▶ The problem:
Search the data for the string "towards", and report each line where it is found.

[Dataset items]
****************

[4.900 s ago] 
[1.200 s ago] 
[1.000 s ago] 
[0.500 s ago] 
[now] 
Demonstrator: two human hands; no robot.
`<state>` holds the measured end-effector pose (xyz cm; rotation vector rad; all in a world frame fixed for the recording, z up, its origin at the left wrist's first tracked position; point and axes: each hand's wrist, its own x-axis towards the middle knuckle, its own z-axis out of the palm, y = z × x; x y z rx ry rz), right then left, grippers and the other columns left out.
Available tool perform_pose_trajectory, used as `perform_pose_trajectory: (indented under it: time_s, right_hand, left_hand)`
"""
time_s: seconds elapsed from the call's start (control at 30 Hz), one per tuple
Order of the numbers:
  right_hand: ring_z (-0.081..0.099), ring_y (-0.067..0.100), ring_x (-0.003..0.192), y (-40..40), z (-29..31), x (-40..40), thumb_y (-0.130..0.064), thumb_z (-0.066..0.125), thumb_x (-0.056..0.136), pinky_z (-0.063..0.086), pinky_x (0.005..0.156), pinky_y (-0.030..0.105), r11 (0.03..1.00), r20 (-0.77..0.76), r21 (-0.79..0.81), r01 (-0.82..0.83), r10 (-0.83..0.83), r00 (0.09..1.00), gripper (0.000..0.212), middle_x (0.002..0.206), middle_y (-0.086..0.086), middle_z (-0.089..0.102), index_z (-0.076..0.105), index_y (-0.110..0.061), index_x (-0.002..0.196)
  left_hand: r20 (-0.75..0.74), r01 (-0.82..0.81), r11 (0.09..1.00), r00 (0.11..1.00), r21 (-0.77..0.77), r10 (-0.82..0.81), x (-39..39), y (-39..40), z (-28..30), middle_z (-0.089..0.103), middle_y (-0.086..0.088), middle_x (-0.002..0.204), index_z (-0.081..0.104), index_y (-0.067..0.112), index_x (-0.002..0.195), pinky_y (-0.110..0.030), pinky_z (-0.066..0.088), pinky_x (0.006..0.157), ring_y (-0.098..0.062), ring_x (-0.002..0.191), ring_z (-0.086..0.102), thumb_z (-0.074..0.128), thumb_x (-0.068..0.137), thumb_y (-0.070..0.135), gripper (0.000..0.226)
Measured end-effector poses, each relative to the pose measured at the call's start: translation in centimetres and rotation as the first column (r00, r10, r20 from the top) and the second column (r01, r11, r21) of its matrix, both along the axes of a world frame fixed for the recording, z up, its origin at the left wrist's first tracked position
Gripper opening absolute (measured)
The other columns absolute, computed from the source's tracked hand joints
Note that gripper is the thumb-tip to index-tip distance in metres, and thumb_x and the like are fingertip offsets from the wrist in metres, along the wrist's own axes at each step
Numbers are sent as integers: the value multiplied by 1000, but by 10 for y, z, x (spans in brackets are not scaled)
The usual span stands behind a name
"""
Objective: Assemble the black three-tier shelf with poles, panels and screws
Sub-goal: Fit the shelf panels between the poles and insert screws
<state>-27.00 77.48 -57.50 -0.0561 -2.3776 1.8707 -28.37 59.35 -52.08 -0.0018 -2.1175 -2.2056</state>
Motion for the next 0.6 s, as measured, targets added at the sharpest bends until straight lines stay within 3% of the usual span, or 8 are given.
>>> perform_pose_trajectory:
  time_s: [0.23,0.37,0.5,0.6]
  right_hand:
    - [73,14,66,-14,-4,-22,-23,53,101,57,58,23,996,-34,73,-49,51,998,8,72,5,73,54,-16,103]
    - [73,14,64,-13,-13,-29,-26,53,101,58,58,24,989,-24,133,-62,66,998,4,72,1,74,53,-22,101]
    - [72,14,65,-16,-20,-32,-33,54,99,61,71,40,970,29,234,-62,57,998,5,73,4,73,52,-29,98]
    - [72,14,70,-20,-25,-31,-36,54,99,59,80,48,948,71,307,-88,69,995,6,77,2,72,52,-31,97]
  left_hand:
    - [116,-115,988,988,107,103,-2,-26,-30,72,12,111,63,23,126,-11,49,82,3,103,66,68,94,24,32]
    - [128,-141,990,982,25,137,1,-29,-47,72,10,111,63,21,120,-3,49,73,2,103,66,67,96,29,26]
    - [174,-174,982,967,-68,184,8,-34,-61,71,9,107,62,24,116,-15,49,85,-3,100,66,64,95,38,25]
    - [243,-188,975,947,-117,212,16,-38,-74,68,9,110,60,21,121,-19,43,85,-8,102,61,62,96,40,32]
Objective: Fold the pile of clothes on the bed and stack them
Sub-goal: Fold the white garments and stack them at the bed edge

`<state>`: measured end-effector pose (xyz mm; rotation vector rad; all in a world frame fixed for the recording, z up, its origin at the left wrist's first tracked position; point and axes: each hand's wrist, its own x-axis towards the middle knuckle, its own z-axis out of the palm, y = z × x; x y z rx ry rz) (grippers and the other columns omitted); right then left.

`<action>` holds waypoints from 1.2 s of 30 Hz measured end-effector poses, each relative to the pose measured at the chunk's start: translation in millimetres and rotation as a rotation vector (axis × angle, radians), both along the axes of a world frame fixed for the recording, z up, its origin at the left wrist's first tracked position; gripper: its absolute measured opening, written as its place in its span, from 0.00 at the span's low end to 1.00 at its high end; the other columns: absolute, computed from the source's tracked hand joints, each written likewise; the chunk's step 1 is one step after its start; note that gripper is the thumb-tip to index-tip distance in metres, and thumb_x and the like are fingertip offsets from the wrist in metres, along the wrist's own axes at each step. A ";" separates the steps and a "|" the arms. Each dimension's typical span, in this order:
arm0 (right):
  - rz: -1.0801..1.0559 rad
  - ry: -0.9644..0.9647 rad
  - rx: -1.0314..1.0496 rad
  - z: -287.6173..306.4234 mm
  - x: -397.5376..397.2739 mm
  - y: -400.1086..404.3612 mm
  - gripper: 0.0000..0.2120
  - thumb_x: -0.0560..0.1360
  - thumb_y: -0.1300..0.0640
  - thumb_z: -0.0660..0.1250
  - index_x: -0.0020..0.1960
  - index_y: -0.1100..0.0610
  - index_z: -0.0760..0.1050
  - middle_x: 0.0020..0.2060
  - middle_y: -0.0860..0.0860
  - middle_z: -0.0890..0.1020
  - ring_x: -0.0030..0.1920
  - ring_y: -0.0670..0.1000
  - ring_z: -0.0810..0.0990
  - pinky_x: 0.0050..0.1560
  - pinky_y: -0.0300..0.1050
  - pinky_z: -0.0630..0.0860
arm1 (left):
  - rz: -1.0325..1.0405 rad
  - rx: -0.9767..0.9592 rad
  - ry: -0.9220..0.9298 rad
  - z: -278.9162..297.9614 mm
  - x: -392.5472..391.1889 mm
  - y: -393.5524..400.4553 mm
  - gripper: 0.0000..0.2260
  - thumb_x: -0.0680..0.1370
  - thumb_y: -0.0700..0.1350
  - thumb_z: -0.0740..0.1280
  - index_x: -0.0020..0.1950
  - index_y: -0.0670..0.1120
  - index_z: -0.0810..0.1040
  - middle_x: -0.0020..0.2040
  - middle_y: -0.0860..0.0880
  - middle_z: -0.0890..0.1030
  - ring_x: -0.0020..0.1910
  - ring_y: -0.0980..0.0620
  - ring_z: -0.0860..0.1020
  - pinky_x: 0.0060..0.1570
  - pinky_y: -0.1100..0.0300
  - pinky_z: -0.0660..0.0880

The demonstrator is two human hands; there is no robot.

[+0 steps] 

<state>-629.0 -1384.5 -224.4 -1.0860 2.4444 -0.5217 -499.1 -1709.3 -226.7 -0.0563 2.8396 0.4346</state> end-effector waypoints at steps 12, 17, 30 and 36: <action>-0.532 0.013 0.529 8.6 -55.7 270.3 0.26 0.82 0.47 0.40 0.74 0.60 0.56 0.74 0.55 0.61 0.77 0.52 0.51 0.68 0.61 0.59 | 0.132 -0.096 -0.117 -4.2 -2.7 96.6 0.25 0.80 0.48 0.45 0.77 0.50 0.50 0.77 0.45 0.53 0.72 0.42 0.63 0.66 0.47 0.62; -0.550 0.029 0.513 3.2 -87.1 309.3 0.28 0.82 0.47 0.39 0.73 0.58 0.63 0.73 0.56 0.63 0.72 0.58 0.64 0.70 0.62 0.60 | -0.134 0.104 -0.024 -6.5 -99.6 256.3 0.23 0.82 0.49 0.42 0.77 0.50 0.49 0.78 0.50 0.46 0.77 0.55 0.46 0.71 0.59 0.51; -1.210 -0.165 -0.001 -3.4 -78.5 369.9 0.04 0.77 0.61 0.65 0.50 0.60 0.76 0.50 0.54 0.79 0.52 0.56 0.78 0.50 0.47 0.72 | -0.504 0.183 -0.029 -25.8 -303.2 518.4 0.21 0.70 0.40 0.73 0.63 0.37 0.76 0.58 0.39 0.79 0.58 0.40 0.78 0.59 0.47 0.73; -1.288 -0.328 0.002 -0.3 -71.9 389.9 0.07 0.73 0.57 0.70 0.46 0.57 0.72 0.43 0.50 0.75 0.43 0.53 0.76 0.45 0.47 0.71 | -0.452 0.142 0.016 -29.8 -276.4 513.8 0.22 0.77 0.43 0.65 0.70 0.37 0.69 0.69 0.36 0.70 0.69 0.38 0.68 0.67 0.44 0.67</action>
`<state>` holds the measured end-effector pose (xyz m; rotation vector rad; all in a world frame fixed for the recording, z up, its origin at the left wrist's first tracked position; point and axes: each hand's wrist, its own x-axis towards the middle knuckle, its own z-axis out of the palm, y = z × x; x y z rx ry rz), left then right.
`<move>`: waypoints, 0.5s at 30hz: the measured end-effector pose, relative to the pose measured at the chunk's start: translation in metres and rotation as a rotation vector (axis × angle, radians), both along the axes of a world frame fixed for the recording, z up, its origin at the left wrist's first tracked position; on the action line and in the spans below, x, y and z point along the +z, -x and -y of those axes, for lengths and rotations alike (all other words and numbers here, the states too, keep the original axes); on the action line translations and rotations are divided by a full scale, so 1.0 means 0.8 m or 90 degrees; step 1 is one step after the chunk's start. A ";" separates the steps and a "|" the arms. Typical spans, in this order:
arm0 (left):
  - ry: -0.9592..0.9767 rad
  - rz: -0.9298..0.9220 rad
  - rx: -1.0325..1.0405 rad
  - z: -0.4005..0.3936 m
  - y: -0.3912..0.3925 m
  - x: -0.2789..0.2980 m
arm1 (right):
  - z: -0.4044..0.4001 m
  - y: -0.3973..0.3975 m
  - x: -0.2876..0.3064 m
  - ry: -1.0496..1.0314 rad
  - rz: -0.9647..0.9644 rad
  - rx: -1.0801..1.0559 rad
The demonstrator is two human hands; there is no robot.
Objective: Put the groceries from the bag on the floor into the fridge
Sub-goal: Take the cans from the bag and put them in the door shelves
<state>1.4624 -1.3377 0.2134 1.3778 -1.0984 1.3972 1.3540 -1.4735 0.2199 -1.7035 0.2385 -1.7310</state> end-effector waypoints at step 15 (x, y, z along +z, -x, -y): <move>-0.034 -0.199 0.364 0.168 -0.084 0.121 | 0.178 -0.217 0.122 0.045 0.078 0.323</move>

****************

▶ Output:
`<state>` holds the measured end-effector pose (xyz cm; rotation vector rad; all in a world frame fixed for the recording, z up, its origin at the left wrist's first tracked position; point and axes: each hand's wrist, its own x-axis towards the middle knuckle, its own z-axis out of the palm, y = z × x; x y z rx ry rz), right then left, grippers and the other columns left out.
`<state>`: measured end-effector pose (xyz mm; rotation vector rad; all in a world frame fixed for the recording, z up, its origin at the left wrist's first tracked position; point and axes: each hand's wrist, its own x-axis towards the middle knuckle, its own z-axis out of the palm, y = z × x; x y z rx ry rz) (grippers and the other columns omitted); right then left.
`<state>` holds the measured end-effector pose (xyz m; rotation vector rad; all in a world frame fixed for the recording, z up, its origin at the left wrist's first tracked position; point and axes: each hand's wrist, its own x-axis towards the middle knuckle, its own z-axis out of the palm, y = z × x; x y z rx ry rz), left then right.

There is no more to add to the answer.